● **Exercise objective**
The reply should consist of the full listing, repeated word for word.

● **Information provided**
==*==

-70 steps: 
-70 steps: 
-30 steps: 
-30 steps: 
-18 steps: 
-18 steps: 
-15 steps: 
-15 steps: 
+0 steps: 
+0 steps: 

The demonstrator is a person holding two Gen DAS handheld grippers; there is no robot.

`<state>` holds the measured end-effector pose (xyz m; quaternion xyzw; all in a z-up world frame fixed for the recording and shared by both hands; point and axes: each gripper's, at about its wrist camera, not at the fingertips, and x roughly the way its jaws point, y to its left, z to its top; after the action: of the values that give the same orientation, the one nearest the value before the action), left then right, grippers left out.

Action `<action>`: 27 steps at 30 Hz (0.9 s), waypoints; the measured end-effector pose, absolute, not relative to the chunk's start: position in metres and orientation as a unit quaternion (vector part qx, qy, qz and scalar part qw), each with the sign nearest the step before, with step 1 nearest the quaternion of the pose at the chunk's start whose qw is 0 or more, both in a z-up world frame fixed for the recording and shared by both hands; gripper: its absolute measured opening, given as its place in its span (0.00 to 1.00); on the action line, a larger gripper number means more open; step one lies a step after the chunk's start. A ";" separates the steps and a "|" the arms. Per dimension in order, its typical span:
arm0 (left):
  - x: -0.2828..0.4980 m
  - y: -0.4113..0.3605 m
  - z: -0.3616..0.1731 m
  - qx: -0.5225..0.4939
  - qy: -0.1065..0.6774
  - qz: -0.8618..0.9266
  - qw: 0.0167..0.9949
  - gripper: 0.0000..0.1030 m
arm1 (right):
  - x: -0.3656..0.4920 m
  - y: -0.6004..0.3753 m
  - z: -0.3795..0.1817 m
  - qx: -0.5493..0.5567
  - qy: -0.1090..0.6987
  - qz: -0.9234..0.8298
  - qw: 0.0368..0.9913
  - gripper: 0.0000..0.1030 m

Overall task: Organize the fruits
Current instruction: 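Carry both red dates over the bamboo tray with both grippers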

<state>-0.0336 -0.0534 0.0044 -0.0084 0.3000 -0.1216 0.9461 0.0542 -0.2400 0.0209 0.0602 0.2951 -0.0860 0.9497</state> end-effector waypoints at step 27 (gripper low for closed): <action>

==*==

● **Exercise result**
-70 steps: 
-70 steps: 
-30 steps: 
-30 steps: 
-18 steps: 
-18 steps: 
-15 steps: 
-15 steps: 
+0 steps: 
+0 steps: 

The demonstrator is a person holding two Gen DAS handheld grippers; there is no robot.

`<state>` holds the measured end-effector pose (xyz m; quaternion xyzw; all in a z-up world frame fixed for the recording and shared by both hands; point and axes: each gripper's, at about its wrist camera, not at the fingertips, and x roughly the way its jaws point, y to its left, z to its top; after the action: of the values that give the same orientation, the one nearest the value before the action), left then right, grippers left out.

Action `<action>`: 27 steps at 30 Hz (0.9 s), waypoints; the measured end-effector pose, absolute, not relative to the chunk's start: position in metres and orientation as a unit quaternion (vector part qx, qy, qz and scalar part qw), each with the sign nearest the step before, with step 1 nearest the quaternion of the pose at the chunk's start whose qw is 0 or more, both in a z-up world frame fixed for the recording and shared by both hands; gripper: its absolute measured opening, given as its place in its span (0.00 to 1.00); on the action line, a larger gripper number means more open; step one lies a step after the chunk's start. A ";" separates the steps and a "|" the arms. Per dimension in order, its typical span:
arm0 (left):
  - x: -0.2828..0.4980 m
  - y: -0.4113..0.3605 m
  - z: -0.3616..0.1731 m
  - qx: -0.5225..0.4939
  - qy: -0.1065..0.6774
  - qz: -0.8618..0.9266
  - qw: 0.0167..0.9949
  - gripper: 0.0000..0.1030 m
arm1 (right):
  - x: -0.3656..0.4920 m
  - y: -0.6004..0.3753 m
  - z: -0.3795..0.1817 m
  - qx: -0.5493..0.5567
  - qy: -0.1090..0.6987
  - qz: -0.9234..0.8298
  - qw: 0.0368..0.9913
  - gripper: 0.0000..0.1030 m

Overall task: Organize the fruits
Current instruction: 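Carry both red dates over the bamboo tray with both grippers
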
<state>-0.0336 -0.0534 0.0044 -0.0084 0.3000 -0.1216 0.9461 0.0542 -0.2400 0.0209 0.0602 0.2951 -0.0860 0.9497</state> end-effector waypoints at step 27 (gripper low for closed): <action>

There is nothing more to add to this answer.